To qualify for these CERCLA landowner liability protections, the Brownfields Amendments provide that parties purchasing potentially contaminated property must comply with a number of requirements, including undertaking ‘‘all appropriate inquiries’’ into the ownership and use of the property prior to purchase. On November 1, 2005, the EPA promulgated regulations that set standards and practices for all appropriate inquiries and authorized the use of ASTM E1527-05 to comply with the rule.
ASTM E1527-13 Phase I Standard
In November 2013, ASTM International published ASTM E1527-13, “Standard Practice for Environmental Site Assessments: Phase I Environmental Site Assessment Process,” replacing ASTM E1527-05. In many respects, ASTM E1527-13 is the same as its predecessor. However, the new standard contains some important revisions, including a clarification that all appropriate inquires must include an assessment of vapor migration and vapor releases on, at, in or to the subject property. Other revisions to the standard include updated definitions of “Recognized Environmental Conditions” (“REC”), “Historical Recognized Environmental Conditions,” and “de minimis conditions,” as well as the addition of a new form of REC, “Controlled Recognized Environmental Conditions.” ASTM E1527-13 also contains additional requirements pertaining to regulatory agency file and records review and clarification of the “User” obligations.
A New Property Owner’s Post-Acquisition Obligations
For the most part, the requirements to establish the three protections are similar, including the necessity of performing all appropriate inquiries prior to purchasing property. While many prospective purchasers diligently attempt to perform all appropriate inquiries, the other requirements can be overlooked, as can the limitations of CERCLA landowner liability protections.

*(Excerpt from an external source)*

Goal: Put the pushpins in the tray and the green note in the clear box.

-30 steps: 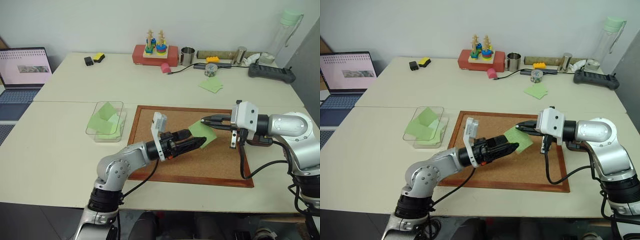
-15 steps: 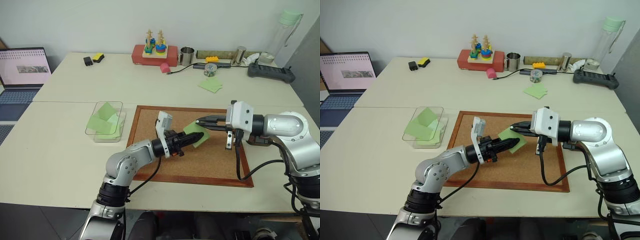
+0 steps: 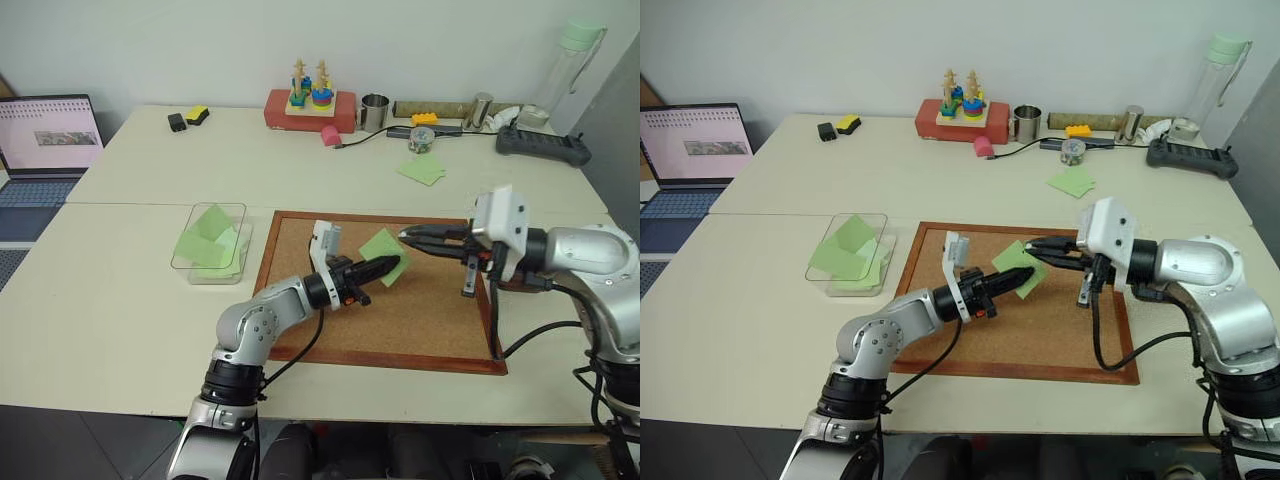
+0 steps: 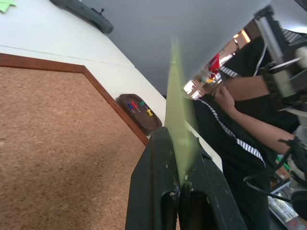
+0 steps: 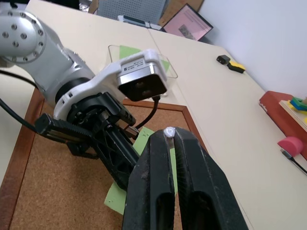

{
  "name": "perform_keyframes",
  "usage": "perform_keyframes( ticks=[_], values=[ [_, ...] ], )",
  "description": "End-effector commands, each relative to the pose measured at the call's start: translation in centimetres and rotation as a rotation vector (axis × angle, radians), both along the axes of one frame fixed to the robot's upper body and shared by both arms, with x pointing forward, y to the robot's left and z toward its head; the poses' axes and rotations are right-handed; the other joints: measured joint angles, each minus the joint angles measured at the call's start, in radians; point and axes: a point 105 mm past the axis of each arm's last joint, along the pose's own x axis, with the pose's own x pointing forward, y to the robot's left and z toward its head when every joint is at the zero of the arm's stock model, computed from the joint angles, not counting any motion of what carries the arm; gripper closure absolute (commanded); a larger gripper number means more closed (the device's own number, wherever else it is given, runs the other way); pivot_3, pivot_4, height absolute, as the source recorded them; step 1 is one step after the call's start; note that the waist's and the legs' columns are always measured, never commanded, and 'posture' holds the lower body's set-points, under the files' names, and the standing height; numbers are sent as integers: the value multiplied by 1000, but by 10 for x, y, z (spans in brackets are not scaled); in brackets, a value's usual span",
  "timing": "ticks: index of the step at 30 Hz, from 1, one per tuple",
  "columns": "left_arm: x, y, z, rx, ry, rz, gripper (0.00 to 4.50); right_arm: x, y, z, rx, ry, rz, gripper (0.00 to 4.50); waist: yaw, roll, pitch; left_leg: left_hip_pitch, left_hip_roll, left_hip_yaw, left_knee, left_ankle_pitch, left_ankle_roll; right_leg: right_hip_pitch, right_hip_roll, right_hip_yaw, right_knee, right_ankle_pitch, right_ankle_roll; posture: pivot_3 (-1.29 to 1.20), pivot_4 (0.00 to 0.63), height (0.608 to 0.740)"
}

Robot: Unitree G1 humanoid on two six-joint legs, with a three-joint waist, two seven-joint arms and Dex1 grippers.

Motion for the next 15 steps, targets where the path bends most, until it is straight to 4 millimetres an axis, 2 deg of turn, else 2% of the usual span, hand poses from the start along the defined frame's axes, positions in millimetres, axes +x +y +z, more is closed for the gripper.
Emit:
perform_keyframes(
  ticks=[1, 4, 7, 11, 15],
  values=[
    [-1, -1, 8, -9, -29, -3, 4469, 6, -30, 19, 15, -28, -132, 4500, 0, 0, 0, 0, 0, 0, 0, 0, 0, 0, 0, 0, 0, 0, 0, 0, 150, 740],
    [-4, 5, 9, 22, -61, 5, 4469, 24, -73, 11, -56, 2, -317, 4500, 0, 0, 0, 0, 0, 1, 0, 0, 0, 0, 0, 0, 0, 0, 0, 0, 150, 740],
    [-9, 11, 11, 62, -107, 5, 4469, 36, -115, -7, -150, 61, -465, 4500, 0, 0, 0, 0, 0, 1, 0, 0, 1, 0, 0, 1, 0, 0, 0, 0, 150, 740],
    [-18, 15, 13, 104, -149, 3, 4469, 45, -170, -44, -304, 148, -625, 4500, 0, 0, 0, 0, 0, 5, 0, -1, 1, 0, 0, 1, 1, 0, 0, 0, 150, 740],
    [-23, 17, 14, 126, -168, -1, 4469, 49, -192, -68, -382, 186, -670, 4500, -2, 0, 0, 1, 0, 7, 0, 0, 1, 0, 0, 2, 2, 0, 0, 0, 150, 740]
  ],
)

Perhaps of most concern are real property transactions where contamination or other recognized environmental conditions are identified in the course of performing all appropriate inquiries. Despite such knowledge, as a BFPP, the new owner can largely be exempt from CERCLA liability for preexisting contamination. Yet the requirement to establish the BFPP defense does not end with performing all appropriate inquires under ASTM E1527-13 prior to purchase. Buyers also have important obligations after the acquisition of property.

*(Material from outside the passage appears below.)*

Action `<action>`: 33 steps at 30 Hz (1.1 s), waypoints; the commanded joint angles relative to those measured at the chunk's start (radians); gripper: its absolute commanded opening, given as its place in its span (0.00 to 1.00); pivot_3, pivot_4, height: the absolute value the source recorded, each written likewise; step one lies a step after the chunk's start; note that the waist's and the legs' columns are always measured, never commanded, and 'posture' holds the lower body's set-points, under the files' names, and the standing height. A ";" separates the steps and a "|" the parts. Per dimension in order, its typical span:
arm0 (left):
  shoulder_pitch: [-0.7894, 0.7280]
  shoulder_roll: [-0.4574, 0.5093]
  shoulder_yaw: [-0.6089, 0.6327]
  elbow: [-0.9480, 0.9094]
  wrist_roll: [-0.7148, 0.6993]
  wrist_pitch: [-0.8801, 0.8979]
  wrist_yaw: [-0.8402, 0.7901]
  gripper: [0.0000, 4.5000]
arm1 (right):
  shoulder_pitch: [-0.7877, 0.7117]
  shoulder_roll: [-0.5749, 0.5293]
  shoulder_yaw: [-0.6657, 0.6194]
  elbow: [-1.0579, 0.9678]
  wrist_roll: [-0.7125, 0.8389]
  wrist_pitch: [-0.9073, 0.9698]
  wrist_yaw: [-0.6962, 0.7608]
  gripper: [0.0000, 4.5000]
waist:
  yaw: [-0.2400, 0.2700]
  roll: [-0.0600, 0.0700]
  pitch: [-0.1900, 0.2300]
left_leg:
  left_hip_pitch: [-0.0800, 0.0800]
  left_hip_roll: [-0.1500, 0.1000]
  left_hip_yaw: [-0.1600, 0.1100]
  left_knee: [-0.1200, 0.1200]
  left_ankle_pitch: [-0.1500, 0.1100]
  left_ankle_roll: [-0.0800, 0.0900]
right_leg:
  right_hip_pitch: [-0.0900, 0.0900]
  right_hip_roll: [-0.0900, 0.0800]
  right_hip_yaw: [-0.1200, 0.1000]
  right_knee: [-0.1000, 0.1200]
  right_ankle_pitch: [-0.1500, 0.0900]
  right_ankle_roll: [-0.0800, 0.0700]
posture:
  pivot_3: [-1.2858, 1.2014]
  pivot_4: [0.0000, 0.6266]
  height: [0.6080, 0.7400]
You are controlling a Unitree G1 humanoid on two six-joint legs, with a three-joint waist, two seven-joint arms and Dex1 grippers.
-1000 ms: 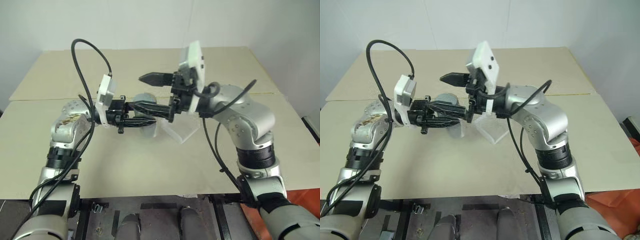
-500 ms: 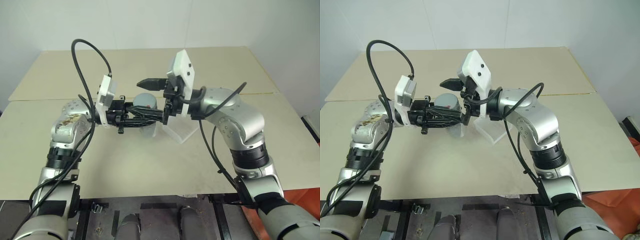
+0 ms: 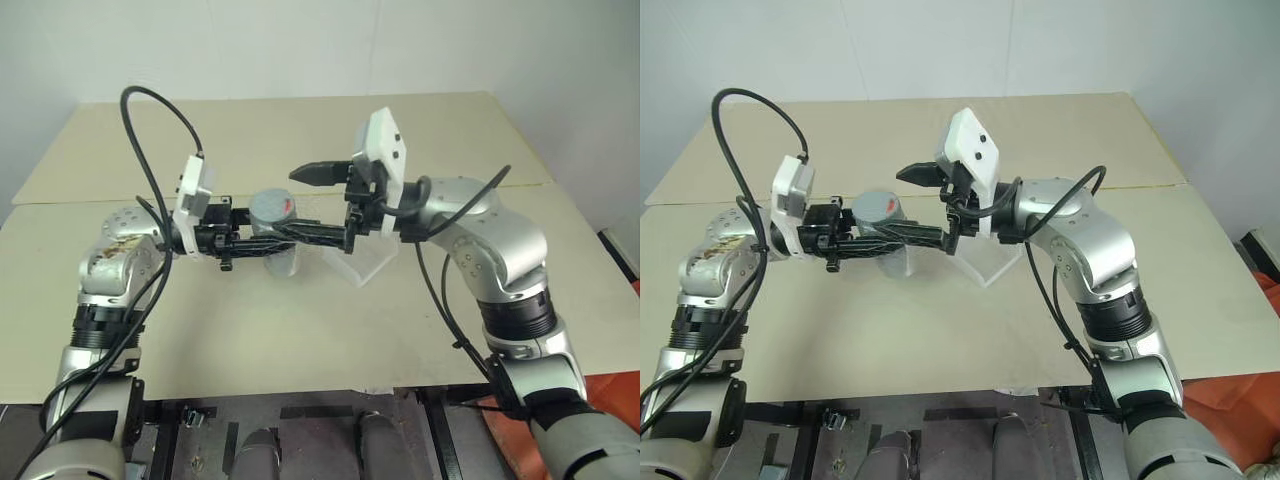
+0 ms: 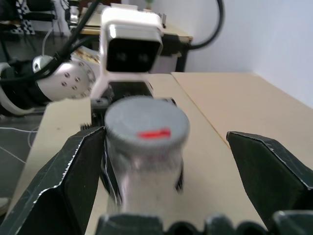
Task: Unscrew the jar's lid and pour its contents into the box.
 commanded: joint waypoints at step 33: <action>-0.056 -0.114 -0.056 0.031 0.026 -0.096 0.004 0.43 | -0.013 0.064 0.027 -0.133 0.035 0.061 -0.077 0.99 | -0.001 0.000 0.000 | 0.000 0.000 0.000 0.000 0.000 0.000 | 0.000 0.000 0.000 0.000 0.000 0.000 | 0.52 0.24 1.00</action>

Parties seeking the benefit of the BFPP protections must establish, by a preponderance of evidence, each of the “painstakingly detailed statutory elements,” as one court put it in the course of rejecting a bid to secure the BFPP protections. See U.S. v. Slay, 2013 U.S. Dist. LEXIS 46204, n. 6 (2013). In all, there are eight statutory elements, including that a new property owner must provide all legally required notices with respect to the discovery or release of hazardous substances at the property; exercise appropriate care with respect to the hazardous substances found at the facility by taking reasonable steps to stop any continuing release, prevent threatened future releases and preventing or limiting exposure to previous releases; and provide full cooperation, assistance and access for response actions.

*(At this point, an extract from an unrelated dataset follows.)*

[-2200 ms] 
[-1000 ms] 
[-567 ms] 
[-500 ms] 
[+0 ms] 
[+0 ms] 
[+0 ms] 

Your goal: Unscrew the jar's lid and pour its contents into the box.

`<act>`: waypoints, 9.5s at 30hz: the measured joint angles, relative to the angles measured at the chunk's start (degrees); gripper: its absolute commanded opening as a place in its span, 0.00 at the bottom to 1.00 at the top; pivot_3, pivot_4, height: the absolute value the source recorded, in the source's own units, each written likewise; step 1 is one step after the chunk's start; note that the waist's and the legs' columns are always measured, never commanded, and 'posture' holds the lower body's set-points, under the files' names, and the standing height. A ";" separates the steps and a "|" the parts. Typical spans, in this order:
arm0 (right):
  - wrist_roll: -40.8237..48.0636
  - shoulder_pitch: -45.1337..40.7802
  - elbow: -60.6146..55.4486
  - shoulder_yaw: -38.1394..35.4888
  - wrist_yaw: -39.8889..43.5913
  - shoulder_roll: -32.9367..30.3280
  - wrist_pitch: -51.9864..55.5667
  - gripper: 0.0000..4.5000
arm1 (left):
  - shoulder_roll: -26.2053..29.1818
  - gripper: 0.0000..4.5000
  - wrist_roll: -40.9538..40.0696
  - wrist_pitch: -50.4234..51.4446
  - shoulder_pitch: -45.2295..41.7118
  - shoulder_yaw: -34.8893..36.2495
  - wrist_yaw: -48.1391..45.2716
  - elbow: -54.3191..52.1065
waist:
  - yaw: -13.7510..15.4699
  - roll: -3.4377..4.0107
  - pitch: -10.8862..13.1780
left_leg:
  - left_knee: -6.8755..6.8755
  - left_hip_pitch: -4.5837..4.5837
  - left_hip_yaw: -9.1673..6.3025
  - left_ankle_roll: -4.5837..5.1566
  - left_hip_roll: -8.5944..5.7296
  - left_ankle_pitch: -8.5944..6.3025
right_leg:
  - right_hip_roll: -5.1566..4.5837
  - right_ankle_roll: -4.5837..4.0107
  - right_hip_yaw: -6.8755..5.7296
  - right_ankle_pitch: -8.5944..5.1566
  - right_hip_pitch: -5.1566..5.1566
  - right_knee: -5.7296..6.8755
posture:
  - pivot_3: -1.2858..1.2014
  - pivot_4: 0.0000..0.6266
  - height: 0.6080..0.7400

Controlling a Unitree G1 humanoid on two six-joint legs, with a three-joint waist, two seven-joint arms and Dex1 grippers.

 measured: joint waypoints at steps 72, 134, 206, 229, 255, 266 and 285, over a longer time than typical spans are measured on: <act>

A number of courts have recently declined or otherwise expressed doubt as to BFPP claims due to the claimants’ failures to demonstrate they met their post-acquisition obligations. For instance, in Saline River Properties, LLC v. Johnson Controls, Inc., 823 F. Supp. 2d 670, 686 (E.D. Mich. 2011), the court held that the defendant had failed to demonstrate that it had not impeded performance of a response action when it broke up a concrete slab alleged to have caused hazardous substances beneath the barrier to migrate into additional soils and groundwater. In Voggenthaler v. Maryland Square, 724 F.3d 1050, 1062-1063 (9th Cir. 2013), although the Court of Appeals remanded the issue to the trial court, it expressed skepticism that the party would be able to establish a BFPP defense and show it prevented further harm and limited exposure to preexisting contamination after it demolished a building and took no steps to remove the contaminated soil or limit its spread. Similarly, in PCS Nitrogen v. Ashley II of Charleston, 714 F.3d 161, 180-181 (4th Cir. 2013), the court found that a party’s delay in filling in sumps and not stopping runoff amounted to failure to exercise appropriate care, thwarting its BFPP defense.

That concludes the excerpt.